▶ **MATERIAL SHOWN**:
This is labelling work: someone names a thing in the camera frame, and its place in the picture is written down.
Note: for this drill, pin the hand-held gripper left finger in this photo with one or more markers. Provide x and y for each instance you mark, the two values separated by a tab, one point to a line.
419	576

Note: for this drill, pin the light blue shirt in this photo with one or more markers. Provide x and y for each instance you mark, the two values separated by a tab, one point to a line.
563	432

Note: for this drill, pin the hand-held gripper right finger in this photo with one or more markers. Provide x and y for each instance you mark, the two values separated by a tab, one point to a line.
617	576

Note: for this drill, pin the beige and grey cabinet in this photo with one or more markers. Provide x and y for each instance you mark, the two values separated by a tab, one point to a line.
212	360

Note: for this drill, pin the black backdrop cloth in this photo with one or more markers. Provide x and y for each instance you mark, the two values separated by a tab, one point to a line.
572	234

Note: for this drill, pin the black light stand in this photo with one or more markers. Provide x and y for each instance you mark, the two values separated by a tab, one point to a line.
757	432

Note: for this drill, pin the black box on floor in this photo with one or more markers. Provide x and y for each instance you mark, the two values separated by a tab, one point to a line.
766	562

▶ **WORK REQUIRED**:
Reproduce every entry, word for word.

▶ **OUTPUT FOR THIS EXERCISE**:
This is labelling work: someone names a thing in the camera frame, and its place in the picture is written down.
Note: for this drill, pin the hand-held gripper left finger in this photo with one or more markers. Provide x and y for each instance you mark, the two values separated by a tab, one point to a line.
419	576

Note: for this drill, pin the light blue shirt in this photo with one or more markers. Provide x and y for each instance you mark, the two values separated by a tab, one point to a line.
563	432

Note: for this drill, pin the hand-held gripper right finger in this photo with one or more markers. Provide x and y for each instance you mark, the two values separated by a tab, one point to a line.
617	576

Note: for this drill, pin the beige and grey cabinet in this photo with one or more markers. Provide x and y for each instance you mark, the two values separated by a tab, one point to a line.
212	360

Note: for this drill, pin the black backdrop cloth in this photo with one or more markers. Provide x and y for each instance you mark, the two values separated by a tab, one point to a line.
572	234

Note: for this drill, pin the black light stand in this photo with one or more markers. Provide x and y for each instance you mark, the two values separated by a tab, one point to a line.
757	432

Note: for this drill, pin the black box on floor in this photo with one or more markers. Provide x and y for each instance you mark, the two values separated by a tab, one point to a line.
766	562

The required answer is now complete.